*WHAT YOU HAVE TO DO*: The entries below should be output exactly as written.

(Stored data entries)
::::::::::
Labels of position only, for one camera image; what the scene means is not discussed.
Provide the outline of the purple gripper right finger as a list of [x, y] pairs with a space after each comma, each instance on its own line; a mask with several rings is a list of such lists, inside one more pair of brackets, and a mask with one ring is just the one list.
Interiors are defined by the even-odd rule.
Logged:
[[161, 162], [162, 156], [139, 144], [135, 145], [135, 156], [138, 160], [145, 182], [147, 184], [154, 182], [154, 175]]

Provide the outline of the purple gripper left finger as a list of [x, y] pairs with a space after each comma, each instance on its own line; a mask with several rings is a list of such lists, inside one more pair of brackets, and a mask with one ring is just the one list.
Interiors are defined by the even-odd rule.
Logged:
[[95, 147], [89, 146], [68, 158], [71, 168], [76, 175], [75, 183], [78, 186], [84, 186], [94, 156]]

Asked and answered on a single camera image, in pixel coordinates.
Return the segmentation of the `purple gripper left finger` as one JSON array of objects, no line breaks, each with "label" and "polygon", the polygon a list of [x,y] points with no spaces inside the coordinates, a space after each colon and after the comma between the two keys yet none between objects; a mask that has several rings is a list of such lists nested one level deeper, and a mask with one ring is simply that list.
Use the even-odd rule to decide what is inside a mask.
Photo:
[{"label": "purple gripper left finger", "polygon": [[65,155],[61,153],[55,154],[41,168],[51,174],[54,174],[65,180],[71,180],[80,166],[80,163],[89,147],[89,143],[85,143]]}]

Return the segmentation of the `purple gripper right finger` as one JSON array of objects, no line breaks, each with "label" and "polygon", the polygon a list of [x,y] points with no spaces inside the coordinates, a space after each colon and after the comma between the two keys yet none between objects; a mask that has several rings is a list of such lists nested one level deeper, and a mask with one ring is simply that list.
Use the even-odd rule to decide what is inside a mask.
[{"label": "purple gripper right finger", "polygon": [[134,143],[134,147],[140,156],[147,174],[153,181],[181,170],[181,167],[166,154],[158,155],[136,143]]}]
::::::::::
*FINISHED EXERCISE*:
Labels of position only, for one camera image; what the scene means is not discussed.
Provide the outline of the purple gripper right finger as a list of [x, y] pairs with a space after each comma, each instance on its own line; a mask with several rings is a list of such lists, inside one more pair of brackets, and a mask with one ring is just the one list.
Interiors are defined by the even-odd rule.
Logged:
[[161, 162], [162, 156], [139, 144], [135, 145], [135, 156], [138, 160], [145, 182], [147, 184], [154, 182], [154, 175]]

Provide the outline of the purple gripper left finger as a list of [x, y] pairs with a space after each comma, each instance on its own line; a mask with several rings is a list of such lists, inside one more pair of brackets, and a mask with one ring is just the one list.
Interiors are defined by the even-odd rule.
Logged:
[[95, 147], [89, 146], [68, 158], [71, 168], [76, 175], [75, 183], [78, 186], [84, 186], [94, 156]]

Asked and answered on a single camera image, in pixel coordinates.
Return the segmentation of the `purple gripper left finger` as one JSON array of objects, no line breaks, each with "label" and "polygon", the polygon a list of [x,y] points with no spaces inside the coordinates, a space after each colon and after the comma between the two keys yet none between objects; a mask that has several rings is a list of such lists nested one level deeper, and a mask with one ring is simply that list.
Use the even-odd rule to decide what is inside a mask.
Photo:
[{"label": "purple gripper left finger", "polygon": [[65,155],[61,153],[55,154],[41,168],[51,174],[54,174],[65,180],[71,180],[80,166],[80,163],[89,147],[89,143],[85,143]]}]

Return the segmentation of the `purple gripper right finger` as one JSON array of objects, no line breaks, each with "label" and "polygon", the polygon a list of [x,y] points with no spaces inside the coordinates, a space after each colon and after the comma between the two keys yet none between objects; a mask that has several rings is a list of such lists nested one level deeper, and a mask with one ring is simply that list.
Use the even-odd rule to decide what is inside a mask.
[{"label": "purple gripper right finger", "polygon": [[134,143],[134,147],[140,156],[147,174],[153,181],[181,170],[181,167],[166,154],[158,155],[136,143]]}]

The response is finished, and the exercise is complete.